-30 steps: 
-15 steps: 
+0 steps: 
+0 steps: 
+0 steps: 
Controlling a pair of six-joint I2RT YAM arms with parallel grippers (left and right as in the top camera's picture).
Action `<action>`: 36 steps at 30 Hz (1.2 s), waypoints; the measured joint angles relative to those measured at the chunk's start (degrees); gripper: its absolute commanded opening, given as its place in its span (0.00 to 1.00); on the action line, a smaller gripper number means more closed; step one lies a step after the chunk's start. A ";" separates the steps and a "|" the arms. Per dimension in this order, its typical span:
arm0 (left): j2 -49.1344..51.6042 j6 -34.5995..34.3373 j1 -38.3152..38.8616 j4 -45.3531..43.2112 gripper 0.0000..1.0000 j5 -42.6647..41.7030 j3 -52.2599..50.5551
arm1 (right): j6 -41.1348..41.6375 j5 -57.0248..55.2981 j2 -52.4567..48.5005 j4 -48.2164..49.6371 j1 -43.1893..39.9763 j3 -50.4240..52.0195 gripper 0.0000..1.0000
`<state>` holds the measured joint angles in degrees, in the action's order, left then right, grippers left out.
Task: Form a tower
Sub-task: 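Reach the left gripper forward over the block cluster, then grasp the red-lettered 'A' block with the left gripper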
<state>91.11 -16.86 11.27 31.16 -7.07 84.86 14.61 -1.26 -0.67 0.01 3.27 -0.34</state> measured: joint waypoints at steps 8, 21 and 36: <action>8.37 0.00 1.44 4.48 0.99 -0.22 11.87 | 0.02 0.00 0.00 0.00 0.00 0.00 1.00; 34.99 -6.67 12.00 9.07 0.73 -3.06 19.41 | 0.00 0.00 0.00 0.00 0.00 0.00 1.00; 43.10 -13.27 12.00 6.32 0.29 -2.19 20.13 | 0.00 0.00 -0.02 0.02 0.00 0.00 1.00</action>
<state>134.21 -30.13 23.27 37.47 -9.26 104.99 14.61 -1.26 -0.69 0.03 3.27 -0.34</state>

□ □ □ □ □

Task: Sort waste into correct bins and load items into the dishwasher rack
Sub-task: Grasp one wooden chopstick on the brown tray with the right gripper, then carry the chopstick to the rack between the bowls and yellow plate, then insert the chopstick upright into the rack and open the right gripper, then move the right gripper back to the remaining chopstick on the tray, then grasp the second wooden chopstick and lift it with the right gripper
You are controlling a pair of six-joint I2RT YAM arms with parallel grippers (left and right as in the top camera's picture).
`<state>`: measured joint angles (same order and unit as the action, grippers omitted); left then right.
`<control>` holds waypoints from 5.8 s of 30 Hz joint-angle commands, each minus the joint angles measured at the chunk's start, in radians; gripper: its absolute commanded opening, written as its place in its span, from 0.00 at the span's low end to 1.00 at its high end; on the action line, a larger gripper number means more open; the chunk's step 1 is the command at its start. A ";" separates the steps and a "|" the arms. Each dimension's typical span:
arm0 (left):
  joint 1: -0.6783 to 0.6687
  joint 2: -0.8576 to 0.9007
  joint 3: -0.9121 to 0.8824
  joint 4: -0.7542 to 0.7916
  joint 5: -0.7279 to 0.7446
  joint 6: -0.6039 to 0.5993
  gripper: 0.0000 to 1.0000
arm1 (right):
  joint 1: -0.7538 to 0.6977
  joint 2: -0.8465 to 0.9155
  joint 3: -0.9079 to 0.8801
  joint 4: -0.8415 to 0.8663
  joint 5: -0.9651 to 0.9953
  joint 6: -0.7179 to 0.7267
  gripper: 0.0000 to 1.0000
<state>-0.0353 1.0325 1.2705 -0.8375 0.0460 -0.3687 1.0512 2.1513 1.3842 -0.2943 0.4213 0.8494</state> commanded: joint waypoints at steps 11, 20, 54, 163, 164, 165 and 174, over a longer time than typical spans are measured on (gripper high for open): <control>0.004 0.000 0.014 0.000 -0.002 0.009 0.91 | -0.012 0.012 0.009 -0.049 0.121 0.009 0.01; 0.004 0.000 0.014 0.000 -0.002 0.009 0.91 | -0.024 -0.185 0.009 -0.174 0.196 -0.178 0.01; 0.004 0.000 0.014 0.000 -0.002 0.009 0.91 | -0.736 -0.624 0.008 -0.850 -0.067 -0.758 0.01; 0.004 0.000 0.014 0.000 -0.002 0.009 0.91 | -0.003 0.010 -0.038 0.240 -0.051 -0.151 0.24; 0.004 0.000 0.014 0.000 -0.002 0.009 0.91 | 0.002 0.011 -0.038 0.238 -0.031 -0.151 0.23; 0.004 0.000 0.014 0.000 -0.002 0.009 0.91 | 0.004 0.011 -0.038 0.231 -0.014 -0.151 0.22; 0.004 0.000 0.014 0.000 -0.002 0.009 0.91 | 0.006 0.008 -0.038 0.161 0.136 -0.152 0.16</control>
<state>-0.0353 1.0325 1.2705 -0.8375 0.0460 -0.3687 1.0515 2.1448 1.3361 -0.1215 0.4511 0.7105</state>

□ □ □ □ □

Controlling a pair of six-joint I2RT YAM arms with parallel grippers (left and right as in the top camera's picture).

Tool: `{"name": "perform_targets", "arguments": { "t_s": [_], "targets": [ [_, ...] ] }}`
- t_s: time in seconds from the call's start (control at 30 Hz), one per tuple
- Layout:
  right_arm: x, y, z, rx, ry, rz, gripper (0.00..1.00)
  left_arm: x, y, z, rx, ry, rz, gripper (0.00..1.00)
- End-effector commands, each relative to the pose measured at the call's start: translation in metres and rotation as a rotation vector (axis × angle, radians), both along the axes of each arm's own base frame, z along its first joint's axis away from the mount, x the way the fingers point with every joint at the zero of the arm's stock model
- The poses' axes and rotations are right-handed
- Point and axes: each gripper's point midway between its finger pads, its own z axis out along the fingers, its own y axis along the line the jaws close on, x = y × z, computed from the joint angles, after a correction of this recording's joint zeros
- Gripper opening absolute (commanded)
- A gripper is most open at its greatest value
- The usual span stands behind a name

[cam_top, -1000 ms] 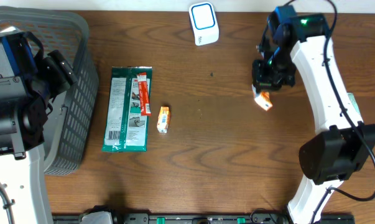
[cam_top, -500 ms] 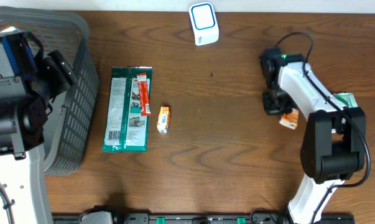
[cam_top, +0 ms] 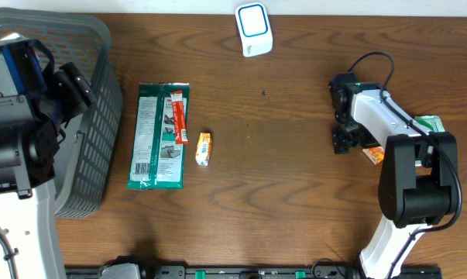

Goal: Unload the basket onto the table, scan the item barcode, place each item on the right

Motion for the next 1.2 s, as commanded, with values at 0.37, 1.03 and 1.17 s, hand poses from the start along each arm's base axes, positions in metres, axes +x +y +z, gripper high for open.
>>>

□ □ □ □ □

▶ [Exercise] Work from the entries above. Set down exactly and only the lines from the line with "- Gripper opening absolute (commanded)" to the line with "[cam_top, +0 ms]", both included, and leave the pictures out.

▶ [Task output]
- Gripper opening absolute (commanded)
- A gripper is most open at its greatest value
- The usual span stands behind a name

[cam_top, -1000 ms] 
[cam_top, -500 ms] 
[cam_top, +0 ms] 

The answer requires nothing more.